# 150 Amp service



## Gamit (Dec 30, 2009)

Does anyone install them anymore? My customer said 200 amps would be overkill but I told him the price difference is minimal at best. Also have been looking online for a 150 amp breaker enclosure and having trouble finding one.

Sent from my iPhone using ET Forum


----------



## Shockdoc (Mar 4, 2010)

Every once in a while, they think their saving money. the only thing being saved on is the #6 over #4 to the watermain . 150 amp panels are getting harder to find at the Blue or Orange store and can be only obtained at the Supply house at the same price as a 200.


----------



## bobelectric (Feb 24, 2007)

My favorite. When you replace a 100 amp to a 150,the size of the new panel will amaze them.


----------



## Dennis Alwon (May 9, 2009)

Some areas use 150 amps but around here a 150 amp panel would cost more than a 200 amp panel and no one stocks them.


----------



## sbrn33 (Mar 15, 2007)

I use em all the time. 200 amps is overkill alot of times but I also think 100 is to small for anything. 150 is a good comprimise. still leaves room for some expansion and is also easier and cheaper. just my opinion.


----------



## Mike D (Sep 16, 2008)

I use them for a 300 amp residential service. Saves a few bucks on SER cable.


----------



## farlsincharge (Dec 31, 2010)

They can save a lot of money compared to a 200 in a rural residence, depending on the distance from the pole.


----------



## 220/221 (Sep 25, 2007)

Gamit said:


> Does anyone install them anymore?


Not in the last 20 years.

200 is the standard here and the equipment will generally cost less than lesser sizes. I install 200's on tiny little one bedroom houses because a 100 now cost more than a 200.(meter/panels)


----------



## electrictim510 (Sep 9, 2008)

100 amps is plenty for most homes unless they have mostly electrical appliances and use everything in their home at the same time for some stupid reason. The main reason people need more is usually for breaker spaces but usage is usually nothing to worry about, with few exceptions (assuming single family home). 

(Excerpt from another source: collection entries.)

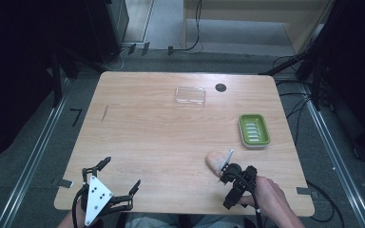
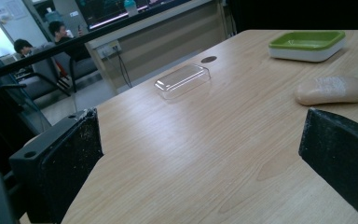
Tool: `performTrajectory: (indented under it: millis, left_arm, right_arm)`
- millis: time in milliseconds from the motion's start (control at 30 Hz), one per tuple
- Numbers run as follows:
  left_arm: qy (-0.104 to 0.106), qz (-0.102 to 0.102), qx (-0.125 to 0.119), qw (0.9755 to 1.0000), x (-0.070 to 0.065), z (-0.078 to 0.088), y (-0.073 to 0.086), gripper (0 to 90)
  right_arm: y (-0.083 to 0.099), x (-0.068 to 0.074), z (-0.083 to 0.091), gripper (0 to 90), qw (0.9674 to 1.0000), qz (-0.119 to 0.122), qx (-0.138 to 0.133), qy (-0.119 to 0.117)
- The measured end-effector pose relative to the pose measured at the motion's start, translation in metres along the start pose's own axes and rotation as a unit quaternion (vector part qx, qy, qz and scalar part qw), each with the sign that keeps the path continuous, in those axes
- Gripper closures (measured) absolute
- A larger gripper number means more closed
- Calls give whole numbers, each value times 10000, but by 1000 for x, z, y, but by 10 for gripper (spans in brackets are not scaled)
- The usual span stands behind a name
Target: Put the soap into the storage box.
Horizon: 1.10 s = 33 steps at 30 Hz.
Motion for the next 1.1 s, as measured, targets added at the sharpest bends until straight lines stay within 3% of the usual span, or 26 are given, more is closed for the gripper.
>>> performTrajectory:
  millis: [367, 667, 1100]
  left_arm:
    - [7, -3, -2, 10000, 0, 0, 0, 0]
    - [9, 1, 2, 10000, 0, -1, 0, 0]
    - [1, 16, -8, 10000, 0, 0, 0, 0]
  right_arm:
    - [-3, -5, 4, 36, 9999, -28, -66, 98]
    - [-15, -10, 12, 36, 9997, 50, -109, 197]
    - [-29, -22, 17, 33, 9995, -32, -138, 265]
Point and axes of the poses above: each handheld gripper's, and its own axes: z roughly backward along the jaws, y roughly out of its underside, x roughly to its left, the point moved 4 cm from there along -z, roughly forward along the jaws, and after that the axes turned 10 degrees about z, right-handed, at the moved point
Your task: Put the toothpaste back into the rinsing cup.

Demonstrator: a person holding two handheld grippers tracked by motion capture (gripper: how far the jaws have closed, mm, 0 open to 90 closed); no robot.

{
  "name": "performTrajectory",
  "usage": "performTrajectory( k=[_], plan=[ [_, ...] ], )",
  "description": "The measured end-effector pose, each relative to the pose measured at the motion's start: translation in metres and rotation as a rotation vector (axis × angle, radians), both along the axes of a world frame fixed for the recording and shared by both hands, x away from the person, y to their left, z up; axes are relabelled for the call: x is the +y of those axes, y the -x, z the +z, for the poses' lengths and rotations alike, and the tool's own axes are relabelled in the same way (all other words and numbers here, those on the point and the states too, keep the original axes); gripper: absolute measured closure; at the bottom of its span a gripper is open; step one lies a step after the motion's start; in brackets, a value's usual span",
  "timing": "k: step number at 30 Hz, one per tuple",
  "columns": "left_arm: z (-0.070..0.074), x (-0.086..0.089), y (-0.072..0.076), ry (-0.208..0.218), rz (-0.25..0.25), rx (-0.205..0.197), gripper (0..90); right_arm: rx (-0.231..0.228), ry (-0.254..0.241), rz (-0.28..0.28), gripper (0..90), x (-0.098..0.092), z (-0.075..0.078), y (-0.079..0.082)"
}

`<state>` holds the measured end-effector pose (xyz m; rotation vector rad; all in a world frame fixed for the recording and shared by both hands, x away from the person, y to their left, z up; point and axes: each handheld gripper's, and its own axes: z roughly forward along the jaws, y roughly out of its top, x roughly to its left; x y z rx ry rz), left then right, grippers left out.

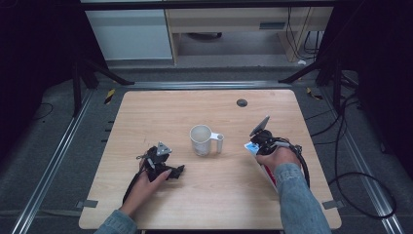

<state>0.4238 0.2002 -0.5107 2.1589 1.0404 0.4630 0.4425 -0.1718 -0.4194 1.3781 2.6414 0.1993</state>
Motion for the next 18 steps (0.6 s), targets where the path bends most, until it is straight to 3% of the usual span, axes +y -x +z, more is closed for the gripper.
performTrajectory(
  k=[1, 2, 3, 4, 5, 7, 8, 11, 12, 13, 14, 15, 16, 18],
  plan=[
    [0.000, 0.000, 0.000, 0.000, 0.000, 0.000, 0.0, 0.001, -0.003, -0.004, 73.1, -0.001, 0.001, 0.000],
    [0.000, 0.000, 0.000, 0.000, 0.000, 0.000, 0.0, -0.008, 0.003, 0.037, 73.2, -0.006, 0.002, 0.000],
    [0.000, 0.000, 0.000, 0.001, 0.001, 0.000, 0.0, 0.005, -0.003, -0.055, 73.2, 0.000, 0.003, 0.002],
    [0.000, 0.000, 0.000, 0.001, 0.001, 0.000, 0.0, 0.005, -0.003, -0.055, 73.2, 0.000, 0.003, 0.002],
    [0.000, 0.000, 0.000, 0.000, 0.000, 0.000, 0.0, -0.005, 0.003, 0.032, 73.2, -0.007, 0.002, 0.000],
    [0.000, 0.000, 0.000, 0.000, 0.000, 0.000, 0.0, -0.005, 0.003, 0.034, 73.2, -0.007, 0.001, 0.000],
    [0.000, 0.000, 0.000, 0.000, 0.000, 0.000, 0.0, 0.009, -0.002, -0.058, 73.2, -0.001, 0.002, 0.002],
    [0.000, 0.000, 0.000, 0.000, 0.000, 0.000, 0.0, 0.011, -0.003, -0.058, 73.2, -0.001, 0.002, 0.001],
    [0.000, 0.000, 0.000, 0.000, 0.000, 0.000, 0.0, -0.004, 0.000, 0.020, 73.2, -0.008, 0.002, -0.001],
    [0.000, 0.000, 0.000, 0.000, 0.000, 0.000, 0.0, -0.004, 0.000, 0.020, 73.2, -0.008, 0.002, -0.001],
    [0.000, 0.000, 0.000, 0.000, 0.000, 0.000, 0.0, -0.001, -0.005, -0.039, 73.4, -0.004, 0.005, -0.001],
    [0.000, 0.000, 0.000, 0.000, 0.000, 0.000, 0.0, -0.004, -0.003, -0.054, 73.4, -0.003, 0.006, 0.000],
    [0.000, 0.000, 0.000, 0.000, 0.000, 0.000, 0.0, -0.013, 0.001, 0.018, 73.3, -0.008, 0.007, -0.002],
    [0.000, 0.000, 0.000, 0.000, 0.000, 0.000, 0.0, -0.011, -0.010, -0.042, 73.4, -0.003, 0.012, -0.001]
  ],
)
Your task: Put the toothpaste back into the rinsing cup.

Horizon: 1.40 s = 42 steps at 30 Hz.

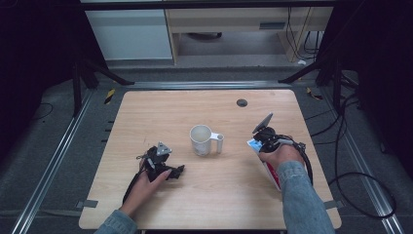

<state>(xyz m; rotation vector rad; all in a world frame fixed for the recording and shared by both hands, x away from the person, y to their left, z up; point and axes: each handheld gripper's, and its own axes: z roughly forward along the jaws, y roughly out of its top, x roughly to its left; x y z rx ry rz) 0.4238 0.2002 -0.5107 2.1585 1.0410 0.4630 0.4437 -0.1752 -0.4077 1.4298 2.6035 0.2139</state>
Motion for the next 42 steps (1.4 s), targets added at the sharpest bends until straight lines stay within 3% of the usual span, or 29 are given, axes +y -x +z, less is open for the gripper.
performTrajectory(
  k=[1, 2, 5, 6, 8, 9, 10, 12, 13, 15, 16, 22, 24, 27, 28, 31, 37, 39, 40, 42],
  plan=[
    [0.000, 0.000, 0.000, 0.000, 0.000, 0.000, 0.0, 0.000, 0.000, 0.000, 73.4, 0.000, 0.000, 0.000],
    [0.000, 0.000, 0.000, 0.000, 0.000, 0.000, 0.0, -0.013, 0.006, 0.048, 73.4, -0.002, 0.004, -0.002],
    [0.000, 0.000, 0.000, -0.001, 0.000, 0.000, 0.0, -0.020, 0.005, 0.037, 73.3, -0.001, 0.010, -0.002],
    [0.000, 0.000, 0.000, 0.000, 0.000, 0.000, 0.0, -0.021, 0.003, 0.000, 73.3, 0.002, 0.012, -0.002],
    [0.000, 0.000, 0.000, 0.000, 0.000, -0.001, 0.0, -0.041, -0.010, 0.001, 73.3, 0.002, 0.019, -0.003],
    [0.000, 0.000, 0.000, -0.001, -0.001, 0.001, 0.0, -0.056, -0.015, 0.027, 73.3, 0.001, 0.022, -0.004],
    [0.000, 0.000, 0.000, -0.001, -0.001, 0.001, 0.0, -0.061, -0.023, -0.003, 73.3, 0.003, 0.024, -0.004],
    [0.000, 0.000, 0.000, -0.001, -0.001, 0.000, 0.0, -0.087, -0.044, -0.001, 73.3, 0.003, 0.030, -0.004],
    [0.000, 0.000, 0.000, -0.001, 0.000, 0.001, 0.0, -0.081, -0.057, -0.052, 73.3, 0.007, 0.033, -0.003],
    [0.000, 0.000, 0.000, -0.001, -0.001, 0.001, 0.0, -0.093, -0.071, -0.053, 73.3, 0.007, 0.035, -0.003],
    [0.000, 0.000, 0.000, -0.001, -0.001, 0.001, 0.0, -0.124, -0.100, -0.049, 73.2, 0.009, 0.042, -0.002],
    [0.000, 0.000, 0.000, -0.002, -0.002, 0.001, 0.0, -0.188, -0.127, -0.038, 73.2, 0.017, 0.059, -0.002],
    [0.000, 0.000, 0.000, -0.002, -0.003, 0.001, 0.0, -0.230, -0.143, -0.030, 73.2, 0.021, 0.066, -0.003],
    [0.000, 0.000, 0.000, -0.002, -0.003, 0.001, 0.0, -0.251, -0.157, -0.034, 73.2, 0.023, 0.068, -0.004],
    [0.000, 0.000, 0.000, -0.001, -0.002, 0.001, 0.0, -0.281, -0.169, -0.031, 73.1, 0.025, 0.068, -0.005],
    [0.000, 0.000, 0.000, -0.002, -0.003, 0.002, 0.0, -0.304, -0.176, -0.033, 73.1, 0.027, 0.068, -0.006],
    [0.000, 0.000, 0.000, -0.001, -0.002, 0.002, 0.0, -0.405, -0.228, -0.035, 73.1, 0.032, 0.068, -0.008],
    [0.000, 0.000, 0.000, -0.001, -0.003, 0.001, 0.0, -0.420, -0.238, -0.038, 73.1, 0.033, 0.068, -0.008],
    [0.000, 0.000, 0.001, 0.000, -0.003, 0.001, 0.0, -0.454, -0.255, -0.045, 73.0, 0.035, 0.066, -0.009],
    [0.000, 0.000, 0.001, 0.000, -0.003, 0.001, 0.0, -0.463, -0.261, -0.048, 73.0, 0.035, 0.066, -0.009]
  ],
)
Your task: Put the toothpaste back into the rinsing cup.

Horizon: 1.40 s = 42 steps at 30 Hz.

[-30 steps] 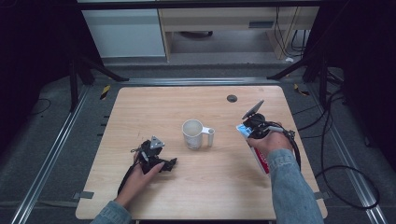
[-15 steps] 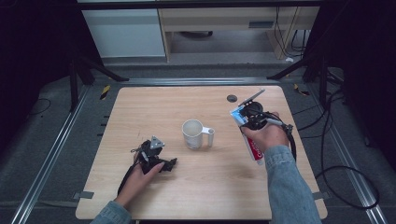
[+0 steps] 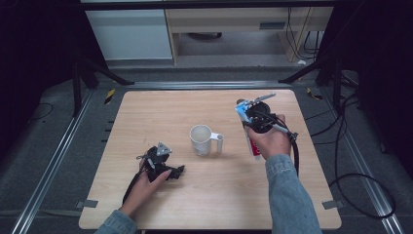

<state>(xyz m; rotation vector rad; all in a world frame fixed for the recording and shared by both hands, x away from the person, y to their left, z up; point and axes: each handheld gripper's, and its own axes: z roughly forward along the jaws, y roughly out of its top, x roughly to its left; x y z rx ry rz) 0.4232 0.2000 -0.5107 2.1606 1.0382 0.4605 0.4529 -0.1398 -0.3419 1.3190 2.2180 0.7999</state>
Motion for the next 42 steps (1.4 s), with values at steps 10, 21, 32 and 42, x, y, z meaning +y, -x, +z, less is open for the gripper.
performTrajectory(
  k=[10, 21, 32, 42],
  plan=[
    [0.000, 0.000, 0.000, 0.000, 0.001, 0.000, 0.0, -0.152, -0.088, -0.022, 72.9, 0.011, -0.015, -0.002],
    [0.000, 0.000, 0.000, 0.000, 0.000, 0.002, 0.0, -0.325, -0.157, -0.107, 72.9, 0.021, -0.021, -0.002],
    [0.000, 0.000, 0.000, 0.003, 0.003, 0.001, 0.0, -0.444, -0.173, -0.142, 72.9, 0.030, -0.010, 0.007],
    [0.000, 0.000, 0.000, 0.001, 0.001, -0.001, 0.0, -0.504, -0.203, -0.143, 73.0, 0.036, -0.001, 0.014]
  ],
)
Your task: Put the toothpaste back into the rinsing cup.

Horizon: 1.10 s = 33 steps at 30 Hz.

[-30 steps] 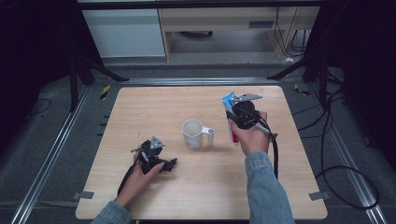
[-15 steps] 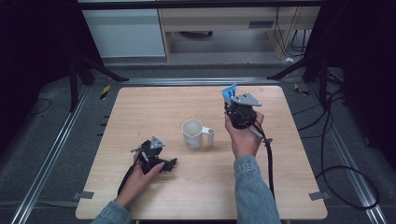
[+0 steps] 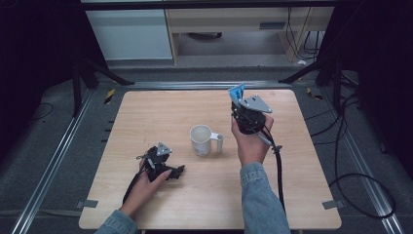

To 150amp is a waste if another few dollars gets a 200 amp though.


----------



## Dennis Alwon (May 9, 2009)

To say that 100 amps is enough for most homes is just not right. It depends on the home and the load. Here there is a lot of all electric homes. 200 amp is not even the norm around here for most of the homes I do. 400 amps is what is needed in many cases.

Again some areas don't sell a 150 but if they do then it may work fine depending on your load. I have not seen a new 100 or a 150 amp service in the 30+ years I have been in NC. I take that back about 30 years ago we did very small condo and we install 125 amp services.


----------



## Mr. Sparkle (Jan 27, 2009)

I did a 150 a few months ago, first one in a loooong time.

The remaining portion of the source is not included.